Prima registrazione :
MR Classics, 1986 (1 MC/CD, MR10002)
WORLD PREMIÈRE RECORDING, 1986

ENSEMBLE SEICENTONOVECENTO
Flavio Colusso, direttore al cembalo
    
Cristina Miatello, soprano - Isabella
Anna Maria Ferrante, soprano - Cupido  
Roberto Abbondanza, baritono - Romito
Jean-Louis Bindi, basso - Rodomonte
Bruno Maccallini, voce recitante


Dedica agli Accademici Assorditi, nell’edizione a stampa del 1633
[Il Pianto di Rodomonte del Signor Antonio Maria Abbatini da Città di Castello, Maestro di Cappella dell’Illustrissima Città d’Oruieto. Dato alle stampe da Pietro Antonio Ubaldoni. In Orvieto. Per Rinaldo Ruuli. 1633.]  
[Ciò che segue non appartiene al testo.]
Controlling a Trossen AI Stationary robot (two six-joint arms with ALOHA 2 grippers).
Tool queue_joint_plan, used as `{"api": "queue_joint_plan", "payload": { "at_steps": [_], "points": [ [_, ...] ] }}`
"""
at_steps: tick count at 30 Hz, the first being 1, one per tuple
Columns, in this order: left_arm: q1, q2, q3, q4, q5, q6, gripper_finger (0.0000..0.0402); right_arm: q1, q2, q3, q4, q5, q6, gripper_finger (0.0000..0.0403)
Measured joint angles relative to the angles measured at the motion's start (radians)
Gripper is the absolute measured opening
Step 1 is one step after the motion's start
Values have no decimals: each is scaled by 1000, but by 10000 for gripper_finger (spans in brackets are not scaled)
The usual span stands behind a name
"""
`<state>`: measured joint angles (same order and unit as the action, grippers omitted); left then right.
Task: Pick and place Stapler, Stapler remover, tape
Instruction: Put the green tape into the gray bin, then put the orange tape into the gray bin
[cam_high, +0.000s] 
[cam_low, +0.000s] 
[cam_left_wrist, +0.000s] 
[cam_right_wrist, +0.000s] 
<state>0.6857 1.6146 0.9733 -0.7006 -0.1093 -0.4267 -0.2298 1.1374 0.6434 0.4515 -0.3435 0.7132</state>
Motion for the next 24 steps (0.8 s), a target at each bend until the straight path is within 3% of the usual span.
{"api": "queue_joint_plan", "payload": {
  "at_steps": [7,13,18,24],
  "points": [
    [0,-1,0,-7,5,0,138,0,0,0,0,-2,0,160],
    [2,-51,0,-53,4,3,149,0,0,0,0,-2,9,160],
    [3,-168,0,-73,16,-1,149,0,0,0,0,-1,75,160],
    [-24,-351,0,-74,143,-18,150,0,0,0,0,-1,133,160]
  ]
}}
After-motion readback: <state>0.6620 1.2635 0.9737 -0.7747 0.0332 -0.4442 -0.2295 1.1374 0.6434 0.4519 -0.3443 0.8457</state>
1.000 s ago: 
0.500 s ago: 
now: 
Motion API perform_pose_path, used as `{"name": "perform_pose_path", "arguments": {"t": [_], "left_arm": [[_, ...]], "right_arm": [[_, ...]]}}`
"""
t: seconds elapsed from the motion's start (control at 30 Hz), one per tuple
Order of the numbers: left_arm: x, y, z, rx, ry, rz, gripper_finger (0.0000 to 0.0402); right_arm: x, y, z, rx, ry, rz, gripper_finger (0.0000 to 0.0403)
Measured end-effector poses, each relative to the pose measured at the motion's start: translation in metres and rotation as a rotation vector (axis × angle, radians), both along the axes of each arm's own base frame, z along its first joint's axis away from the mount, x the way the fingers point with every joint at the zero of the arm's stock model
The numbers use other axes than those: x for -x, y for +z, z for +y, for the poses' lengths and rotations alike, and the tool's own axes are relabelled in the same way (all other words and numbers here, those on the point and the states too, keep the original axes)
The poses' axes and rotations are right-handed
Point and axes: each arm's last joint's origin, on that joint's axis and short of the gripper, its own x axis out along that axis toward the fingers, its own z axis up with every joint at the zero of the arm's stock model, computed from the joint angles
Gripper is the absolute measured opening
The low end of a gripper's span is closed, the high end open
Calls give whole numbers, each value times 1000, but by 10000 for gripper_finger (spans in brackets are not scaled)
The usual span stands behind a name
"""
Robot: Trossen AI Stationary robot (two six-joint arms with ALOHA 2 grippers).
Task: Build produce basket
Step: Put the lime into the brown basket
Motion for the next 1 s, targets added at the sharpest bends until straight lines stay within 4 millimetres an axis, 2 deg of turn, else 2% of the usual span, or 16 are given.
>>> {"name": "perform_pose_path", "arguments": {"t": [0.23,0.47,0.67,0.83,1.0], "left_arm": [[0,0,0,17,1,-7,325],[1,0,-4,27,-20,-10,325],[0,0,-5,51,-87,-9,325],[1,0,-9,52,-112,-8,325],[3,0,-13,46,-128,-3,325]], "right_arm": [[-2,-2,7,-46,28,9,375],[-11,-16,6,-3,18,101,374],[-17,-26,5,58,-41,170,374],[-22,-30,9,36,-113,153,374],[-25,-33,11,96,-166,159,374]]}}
«All’Illustrissimi Signori, e Padroni miei Colendissimi li Signori Accademici Assorditi. Mi rendo sicuro, che si come la prudenza cortese de le Signorie Vostre Illustrissime, con felice ostinatione, ha chiusi gli orecchi al canto incantatore di scelerate Sirene, che si sente mortalmente nell’anima: così ascoltarà con la solita gentilezza il canto innocente d’un Orfeo del nostro secolo, à cui porgerebbe orecchie non dico la piacevolezza de gl’Assorditi; ma il duro de sassi, e l’aspro de sterpi. Che se pure vorranno à questa composizione in musica dare il nome di Sirena, son contento, purché s’intenda non esser di Sirena in lei altro, che la soauità del canto: et il gettarsi nel mar vostro, non per desperatione, ma per speranza di rauisare in mezzo all’onde il porto. Et in vero Signori, a chi si doueua la Musica, se non a quelli, de quali era la Musa? Non sono forsi questi versi parto Illustrissimo d’vn Assordito, di cui la fama viene vdita da gl’istessi sordi? Permettete Signori, che con la maestà del vostro Nome plachi la modestia del Sig. Antonio Maria Abbatini, di cui è quest’Opera in Musica. Si potrebbe egli querelar di me, come che offenda la sua modestia invece di corrispondere a benefitij, dalla sua gentilezza, mentre qui nel Duomo d’ Oruieto, et in Roma in S. Gio Laterano l’hò seruito per cantore, et in mille altre occorrenze, conferitimi. Ma io lo consolarò con la certezza della protetione delle Signorie Vostre Illustrissime i quali siccome alle pazze voci delle Sirene han chiusi gl’orecchi, così chiuderanno le brutte bocche di quei Cerberi, che in un’inferno d’inuidia, non solo abbaiano all’ombre de gl’ignoranti, ma anco alla Luce di Mercurio. Facendo a tutti humilmente riuerenza».